Edit: So I put the M113 in C2 up on the riser. I can see a pulse coming out of when either examine or deposit is toggled, so the MEM_START signal does exist. I don't know what that triggers, but it at least is happening. What does MEM_Start pulse do?

What is interesting is in the write up they refer to a MFT3 which moves things from the SR to the MB register on a deposit. Maybe the MFT3 cycle isn't happening and I wonder if that's the same as the T2 cycle on the schematic flow diagram.

MEM_START signals the core memory timing chain to begin. This essentially starts a core read-modify-write cycle. The memory should proceed (at it's own, self-timed pace) to read out the core specified by MA, loading it into MB. This has the side effect of erasing the word. There's a brief pause, during which the CPU can modify MB (presubably meant to coincide with MFT3 above). Then the contents of MB will be written back to memory.

At the MEM_DONE time, the CPU will check RUN state to determine whether to keep going or to stop waiting for the front panel.

Vince
 
MEM_START signals the core memory timing chain to begin. This essentially starts a core read-modify-write cycle. The memory should proceed (at it's own, self-timed pace) to read out the core specified by MA, loading it into MB. This has the side effect of erasing the word. There's a brief pause, during which the CPU can modify MB (presubably meant to coincide with MFT3 above). Then the contents of MB will be written back to memory.

At the MEM_DONE time, the CPU will check RUN state to determine whether to keep going or to stop waiting for the front panel.

Vince

Ok. If I might ask, what does the MEM_START signal tickle in terms of which board/circuit path? It seems to get to the point where it tickles mem start, but nothing comes back to the memory buffer. Or to be more accurate the MB is all ones and never clears (the system starts up with pretty much all ones in all registers when turned on. Clicking load address sets the address, and clicking exam or dep clears the accumulator but nothing clears the MB). Does it set a flip flop somewhere that starts a signal through the 4 M310's for the memory cycle?

I see that the M700 is a "manual timing generator" where time states are generated off a signal passing through 4 transistors. Is this the timing system used for commands like load address and load/exam data?

On a lark I did try switching the inhibit drivers, but no progress there.

This has got to be something really simple. Hm.
 
Do you have access to a logic analyzer? You could hook up multiple probes to different signals to see what's happening. Or is this what you are already doing?

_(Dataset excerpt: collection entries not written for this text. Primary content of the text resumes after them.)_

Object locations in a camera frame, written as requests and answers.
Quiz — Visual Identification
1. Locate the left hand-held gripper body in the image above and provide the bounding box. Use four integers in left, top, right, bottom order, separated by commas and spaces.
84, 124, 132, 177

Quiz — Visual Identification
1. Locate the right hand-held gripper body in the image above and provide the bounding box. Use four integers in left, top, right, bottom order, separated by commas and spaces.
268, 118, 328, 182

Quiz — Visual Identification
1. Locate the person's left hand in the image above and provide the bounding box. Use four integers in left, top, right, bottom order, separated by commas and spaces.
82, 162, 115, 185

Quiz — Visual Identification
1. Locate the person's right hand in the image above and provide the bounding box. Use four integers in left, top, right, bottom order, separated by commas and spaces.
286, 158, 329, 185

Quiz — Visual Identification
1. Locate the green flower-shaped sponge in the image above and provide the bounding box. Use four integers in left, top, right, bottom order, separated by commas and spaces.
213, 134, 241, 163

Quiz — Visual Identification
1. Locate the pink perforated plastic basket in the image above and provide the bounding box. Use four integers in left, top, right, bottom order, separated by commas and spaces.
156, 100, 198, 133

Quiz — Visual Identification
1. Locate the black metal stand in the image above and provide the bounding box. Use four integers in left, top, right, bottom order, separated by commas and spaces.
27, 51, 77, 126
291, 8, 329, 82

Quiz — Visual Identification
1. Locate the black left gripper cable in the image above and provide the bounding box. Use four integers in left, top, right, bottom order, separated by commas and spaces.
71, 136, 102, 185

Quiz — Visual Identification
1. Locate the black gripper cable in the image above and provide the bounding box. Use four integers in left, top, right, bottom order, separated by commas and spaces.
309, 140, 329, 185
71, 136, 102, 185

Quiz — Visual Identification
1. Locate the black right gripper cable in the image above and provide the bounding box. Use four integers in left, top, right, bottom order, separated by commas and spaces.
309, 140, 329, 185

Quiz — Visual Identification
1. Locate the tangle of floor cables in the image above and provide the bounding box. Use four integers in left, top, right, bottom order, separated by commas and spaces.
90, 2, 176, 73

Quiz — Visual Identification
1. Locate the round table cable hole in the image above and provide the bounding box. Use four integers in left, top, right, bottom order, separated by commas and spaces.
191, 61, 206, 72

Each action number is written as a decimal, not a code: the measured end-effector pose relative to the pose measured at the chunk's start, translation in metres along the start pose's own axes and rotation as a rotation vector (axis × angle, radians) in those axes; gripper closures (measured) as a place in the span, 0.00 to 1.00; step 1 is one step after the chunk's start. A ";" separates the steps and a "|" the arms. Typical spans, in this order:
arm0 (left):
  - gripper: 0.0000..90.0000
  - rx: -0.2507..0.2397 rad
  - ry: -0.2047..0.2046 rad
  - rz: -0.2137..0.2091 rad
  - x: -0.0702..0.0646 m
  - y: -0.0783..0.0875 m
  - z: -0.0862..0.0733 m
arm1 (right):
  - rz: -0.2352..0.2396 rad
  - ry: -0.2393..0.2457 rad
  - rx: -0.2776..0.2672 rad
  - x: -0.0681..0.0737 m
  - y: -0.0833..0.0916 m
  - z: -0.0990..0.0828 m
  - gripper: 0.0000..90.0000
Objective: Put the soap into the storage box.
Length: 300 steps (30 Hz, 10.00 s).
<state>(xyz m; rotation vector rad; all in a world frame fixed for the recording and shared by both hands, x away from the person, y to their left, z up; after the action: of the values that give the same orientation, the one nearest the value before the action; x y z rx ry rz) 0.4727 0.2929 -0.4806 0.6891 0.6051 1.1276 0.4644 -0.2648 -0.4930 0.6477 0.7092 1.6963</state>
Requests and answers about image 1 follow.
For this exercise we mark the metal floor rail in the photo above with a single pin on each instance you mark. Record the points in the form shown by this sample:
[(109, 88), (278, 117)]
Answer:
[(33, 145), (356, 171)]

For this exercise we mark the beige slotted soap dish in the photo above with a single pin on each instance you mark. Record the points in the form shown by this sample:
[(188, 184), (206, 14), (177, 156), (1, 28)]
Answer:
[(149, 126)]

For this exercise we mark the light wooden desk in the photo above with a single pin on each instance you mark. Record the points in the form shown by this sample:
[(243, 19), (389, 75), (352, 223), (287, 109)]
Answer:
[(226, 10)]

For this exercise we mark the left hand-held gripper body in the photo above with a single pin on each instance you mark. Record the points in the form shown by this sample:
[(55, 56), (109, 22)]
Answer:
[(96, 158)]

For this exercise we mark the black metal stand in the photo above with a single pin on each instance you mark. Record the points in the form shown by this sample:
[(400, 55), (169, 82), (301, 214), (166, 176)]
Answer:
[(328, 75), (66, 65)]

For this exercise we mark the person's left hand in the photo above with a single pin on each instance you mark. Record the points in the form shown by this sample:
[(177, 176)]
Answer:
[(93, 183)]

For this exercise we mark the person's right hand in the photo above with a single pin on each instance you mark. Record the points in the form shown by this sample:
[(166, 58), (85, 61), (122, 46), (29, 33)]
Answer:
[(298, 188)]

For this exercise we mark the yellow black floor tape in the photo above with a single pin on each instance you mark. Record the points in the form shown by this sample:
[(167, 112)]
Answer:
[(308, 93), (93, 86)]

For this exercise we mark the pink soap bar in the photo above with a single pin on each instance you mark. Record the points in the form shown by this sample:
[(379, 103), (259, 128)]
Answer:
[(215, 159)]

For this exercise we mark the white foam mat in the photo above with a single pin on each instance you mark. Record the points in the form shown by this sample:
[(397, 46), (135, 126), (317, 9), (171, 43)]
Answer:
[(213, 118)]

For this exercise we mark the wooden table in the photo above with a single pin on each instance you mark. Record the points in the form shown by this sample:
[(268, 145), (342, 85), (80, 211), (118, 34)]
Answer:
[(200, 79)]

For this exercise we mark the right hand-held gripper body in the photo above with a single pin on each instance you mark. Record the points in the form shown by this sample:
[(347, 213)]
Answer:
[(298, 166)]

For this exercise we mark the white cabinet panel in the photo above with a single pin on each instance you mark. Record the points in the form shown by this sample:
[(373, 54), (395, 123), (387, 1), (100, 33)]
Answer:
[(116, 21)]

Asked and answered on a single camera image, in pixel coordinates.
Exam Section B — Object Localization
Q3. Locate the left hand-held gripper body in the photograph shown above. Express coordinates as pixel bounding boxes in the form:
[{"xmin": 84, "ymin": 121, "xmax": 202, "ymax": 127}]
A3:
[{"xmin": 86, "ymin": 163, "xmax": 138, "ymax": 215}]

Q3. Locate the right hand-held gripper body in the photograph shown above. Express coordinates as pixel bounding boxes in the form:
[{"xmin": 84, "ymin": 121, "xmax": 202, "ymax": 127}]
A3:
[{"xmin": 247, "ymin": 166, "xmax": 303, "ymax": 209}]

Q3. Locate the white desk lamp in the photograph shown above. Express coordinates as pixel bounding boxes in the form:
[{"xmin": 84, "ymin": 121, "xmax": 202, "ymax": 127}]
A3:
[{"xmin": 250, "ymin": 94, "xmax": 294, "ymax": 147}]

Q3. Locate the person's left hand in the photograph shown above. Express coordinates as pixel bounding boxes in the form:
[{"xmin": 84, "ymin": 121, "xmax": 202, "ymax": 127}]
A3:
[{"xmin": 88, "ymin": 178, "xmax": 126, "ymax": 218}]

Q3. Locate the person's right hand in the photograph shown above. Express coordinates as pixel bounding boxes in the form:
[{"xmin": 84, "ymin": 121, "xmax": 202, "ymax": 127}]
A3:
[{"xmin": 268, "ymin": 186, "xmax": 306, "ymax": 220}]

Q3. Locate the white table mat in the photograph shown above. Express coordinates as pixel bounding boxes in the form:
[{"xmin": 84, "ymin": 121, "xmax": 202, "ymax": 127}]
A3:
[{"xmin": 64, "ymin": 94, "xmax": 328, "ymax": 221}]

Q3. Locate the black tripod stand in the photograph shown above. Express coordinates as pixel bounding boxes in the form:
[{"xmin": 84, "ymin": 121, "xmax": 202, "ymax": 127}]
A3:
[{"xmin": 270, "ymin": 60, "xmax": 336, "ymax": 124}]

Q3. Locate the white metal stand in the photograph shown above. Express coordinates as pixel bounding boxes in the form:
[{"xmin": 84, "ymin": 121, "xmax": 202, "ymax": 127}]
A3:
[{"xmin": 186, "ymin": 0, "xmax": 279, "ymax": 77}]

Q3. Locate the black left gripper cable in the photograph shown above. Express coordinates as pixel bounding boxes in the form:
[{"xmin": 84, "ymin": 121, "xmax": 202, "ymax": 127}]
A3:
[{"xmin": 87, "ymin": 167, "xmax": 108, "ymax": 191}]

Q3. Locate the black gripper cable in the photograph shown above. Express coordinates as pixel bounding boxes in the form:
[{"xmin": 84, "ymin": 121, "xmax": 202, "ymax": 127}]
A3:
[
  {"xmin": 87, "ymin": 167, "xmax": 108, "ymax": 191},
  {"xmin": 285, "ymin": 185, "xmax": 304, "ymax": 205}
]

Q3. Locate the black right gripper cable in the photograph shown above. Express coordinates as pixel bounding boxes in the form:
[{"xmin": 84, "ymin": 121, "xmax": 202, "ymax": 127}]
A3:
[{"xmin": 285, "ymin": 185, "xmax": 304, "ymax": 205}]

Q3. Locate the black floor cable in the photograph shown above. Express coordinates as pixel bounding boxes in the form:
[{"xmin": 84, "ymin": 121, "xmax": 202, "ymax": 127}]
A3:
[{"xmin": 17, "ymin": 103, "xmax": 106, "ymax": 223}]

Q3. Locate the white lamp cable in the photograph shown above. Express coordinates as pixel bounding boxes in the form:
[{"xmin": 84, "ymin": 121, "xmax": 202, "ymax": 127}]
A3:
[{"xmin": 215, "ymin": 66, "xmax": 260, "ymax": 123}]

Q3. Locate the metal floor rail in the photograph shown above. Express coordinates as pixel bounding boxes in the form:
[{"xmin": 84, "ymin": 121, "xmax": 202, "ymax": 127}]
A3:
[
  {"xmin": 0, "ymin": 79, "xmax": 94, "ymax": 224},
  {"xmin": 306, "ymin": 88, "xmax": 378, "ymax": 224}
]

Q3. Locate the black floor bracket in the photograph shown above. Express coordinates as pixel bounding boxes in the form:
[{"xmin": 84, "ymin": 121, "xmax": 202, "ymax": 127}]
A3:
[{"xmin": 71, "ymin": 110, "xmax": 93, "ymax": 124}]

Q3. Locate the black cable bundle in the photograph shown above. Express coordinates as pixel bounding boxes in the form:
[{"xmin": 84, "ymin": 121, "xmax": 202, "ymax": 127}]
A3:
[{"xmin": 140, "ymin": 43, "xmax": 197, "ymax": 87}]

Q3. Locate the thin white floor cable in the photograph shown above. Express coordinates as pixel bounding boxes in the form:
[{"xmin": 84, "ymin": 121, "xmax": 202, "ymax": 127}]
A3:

Unfortunately no. I suppose I could drag out the scope and take a look at two signals at once, that could be the next step.Right now I can see evidence of a signal by watching the subtle voltage change on the Fluke meter.
 
Ok. If I might ask, what does the MEM_START signal tickle in terms of which board/circuit path? It seems to get to the point where it tickles mem start, but nothing comes back to the memory buffer. Or to be more accurate the MB is all ones and never clears (the system starts up with pretty much all ones in all registers when turned on. Clicking load address sets the address, and clicking exam or dep clears the accumulator but nothing clears the MB). Does it set a flip flop somewhere that starts a signal through the 4 M310's for the memory cycle?

On sheet D-BS-8L-0-13, you'll find where MEM_START sets MEM_ENABLE, and also starts a series of M310 delay lines running to control memory timing.